* **Collected material**

——

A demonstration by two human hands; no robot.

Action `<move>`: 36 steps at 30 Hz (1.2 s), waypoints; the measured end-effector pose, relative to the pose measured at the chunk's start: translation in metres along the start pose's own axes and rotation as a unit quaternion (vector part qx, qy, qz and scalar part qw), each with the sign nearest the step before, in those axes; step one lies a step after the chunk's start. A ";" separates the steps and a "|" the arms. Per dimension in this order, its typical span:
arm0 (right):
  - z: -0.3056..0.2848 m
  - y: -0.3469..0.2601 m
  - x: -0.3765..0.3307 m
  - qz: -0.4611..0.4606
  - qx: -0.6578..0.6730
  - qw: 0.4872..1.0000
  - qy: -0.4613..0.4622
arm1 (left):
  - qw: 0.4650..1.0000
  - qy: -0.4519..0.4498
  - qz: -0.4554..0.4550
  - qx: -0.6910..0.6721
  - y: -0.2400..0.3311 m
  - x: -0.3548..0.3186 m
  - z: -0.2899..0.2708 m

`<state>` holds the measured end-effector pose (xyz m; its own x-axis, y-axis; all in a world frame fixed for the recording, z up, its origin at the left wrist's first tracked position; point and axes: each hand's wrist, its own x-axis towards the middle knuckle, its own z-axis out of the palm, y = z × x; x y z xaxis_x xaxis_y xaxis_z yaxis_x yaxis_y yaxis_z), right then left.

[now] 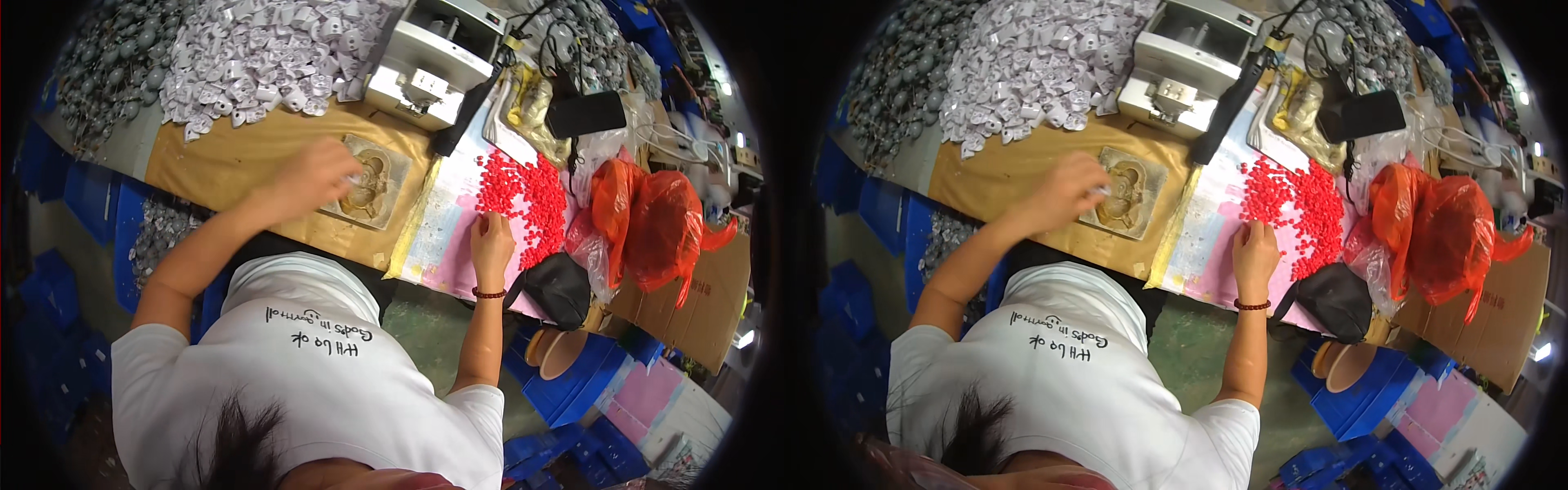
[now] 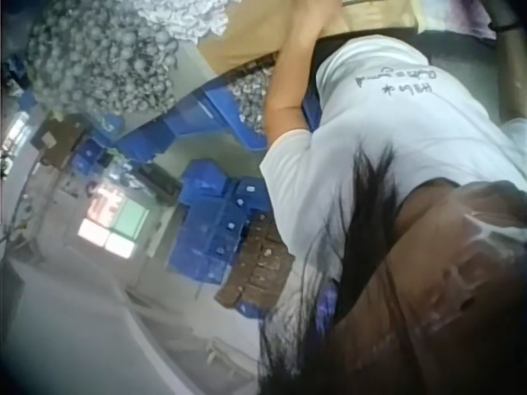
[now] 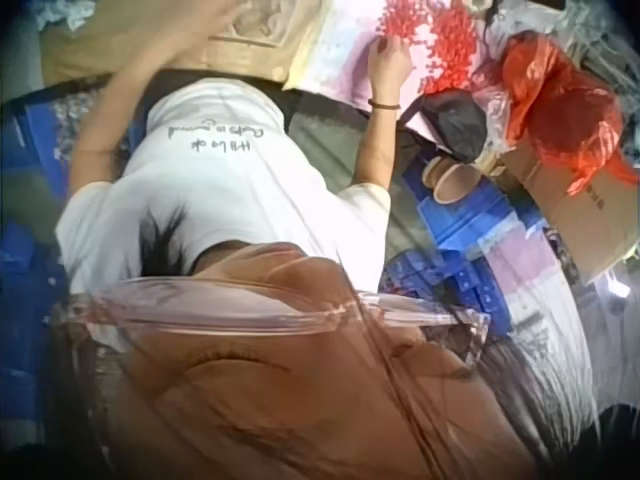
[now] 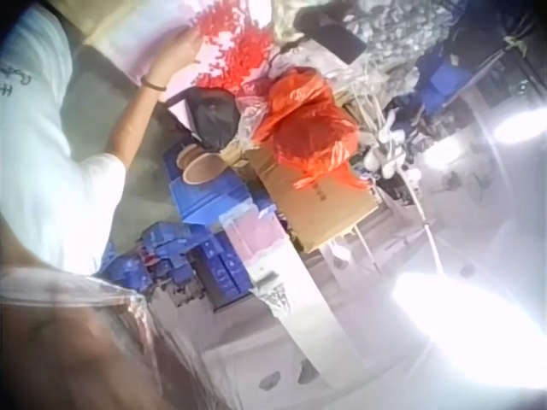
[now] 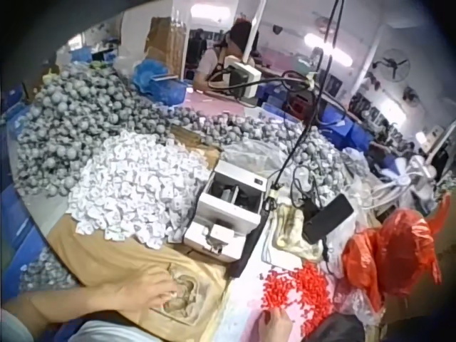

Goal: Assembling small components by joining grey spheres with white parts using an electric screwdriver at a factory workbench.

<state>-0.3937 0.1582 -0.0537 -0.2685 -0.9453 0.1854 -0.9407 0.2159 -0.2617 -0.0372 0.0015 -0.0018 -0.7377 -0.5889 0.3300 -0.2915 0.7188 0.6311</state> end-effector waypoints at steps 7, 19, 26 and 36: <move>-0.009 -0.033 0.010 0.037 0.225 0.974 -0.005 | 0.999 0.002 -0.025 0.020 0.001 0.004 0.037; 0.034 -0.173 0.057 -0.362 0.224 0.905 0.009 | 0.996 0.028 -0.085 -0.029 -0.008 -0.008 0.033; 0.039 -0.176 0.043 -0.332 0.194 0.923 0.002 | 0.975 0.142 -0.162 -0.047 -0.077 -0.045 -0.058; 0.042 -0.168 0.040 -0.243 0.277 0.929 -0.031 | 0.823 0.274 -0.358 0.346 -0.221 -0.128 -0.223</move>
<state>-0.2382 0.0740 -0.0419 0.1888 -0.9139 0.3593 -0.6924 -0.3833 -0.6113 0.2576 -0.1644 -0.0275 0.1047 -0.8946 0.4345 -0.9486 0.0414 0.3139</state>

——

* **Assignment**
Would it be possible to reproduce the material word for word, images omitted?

* **Problem solution**
A demonstration by two human hands; no robot.

Action `<move>`: 36 steps at 30 Hz (1.2 s), waypoints; the measured end-effector pose, relative to the pose measured at the chunk's start: translation in metres along the start pose's own axes and rotation as a unit quaternion (vector part qx, qy, qz and scalar part qw), each with the sign nearest the step before, in those axes; step one lies a step after the chunk's start. A ";" separates the steps and a "|" the arms. Per dimension in this order, its typical span:
arm0 (right):
  - z: -0.3056..0.2848 m
  - y: -0.3469..0.2601 m
  - x: -0.3765..0.3307 m
  - qz: -0.4611..0.4606
  - qx: -0.6578..0.6730
  - qw: 0.4872..1.0000
  - qy: -0.4613..0.4622
arm1 (left):
  - qw: 0.4650..1.0000
  - qy: -0.4519..0.4498
  - qz: -0.4554..0.4550
  - qx: -0.6910..0.6721
  - y: -0.2400..0.3311 m
  - x: -0.3548..0.3186 m
  - z: -0.2899..0.2708 m

`<state>` holds the measured end-effector pose (xyz m; its own x-axis, y-axis; all in a world frame fixed for the recording, z up, its origin at the left wrist's first tracked position; point and axes: each hand's wrist, its own x-axis towards the middle knuckle, its own z-axis out of the palm, y = z × x; x y z xaxis_x xaxis_y xaxis_z yaxis_x yaxis_y yaxis_z), right then left.

[now] 
[now] 
[now] 
[now] 
[now] 

Goal: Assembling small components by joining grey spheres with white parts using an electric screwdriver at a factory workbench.

<state>-0.3937 0.1582 -0.0537 -0.2685 -0.9453 0.1854 -0.9407 0.2159 -0.2617 -0.0372 0.0015 -0.0018 -0.7377 -0.5889 0.3300 -0.2915 0.7188 0.6311</state> end-effector waypoints at steps 7, 19, 26 and 36: <move>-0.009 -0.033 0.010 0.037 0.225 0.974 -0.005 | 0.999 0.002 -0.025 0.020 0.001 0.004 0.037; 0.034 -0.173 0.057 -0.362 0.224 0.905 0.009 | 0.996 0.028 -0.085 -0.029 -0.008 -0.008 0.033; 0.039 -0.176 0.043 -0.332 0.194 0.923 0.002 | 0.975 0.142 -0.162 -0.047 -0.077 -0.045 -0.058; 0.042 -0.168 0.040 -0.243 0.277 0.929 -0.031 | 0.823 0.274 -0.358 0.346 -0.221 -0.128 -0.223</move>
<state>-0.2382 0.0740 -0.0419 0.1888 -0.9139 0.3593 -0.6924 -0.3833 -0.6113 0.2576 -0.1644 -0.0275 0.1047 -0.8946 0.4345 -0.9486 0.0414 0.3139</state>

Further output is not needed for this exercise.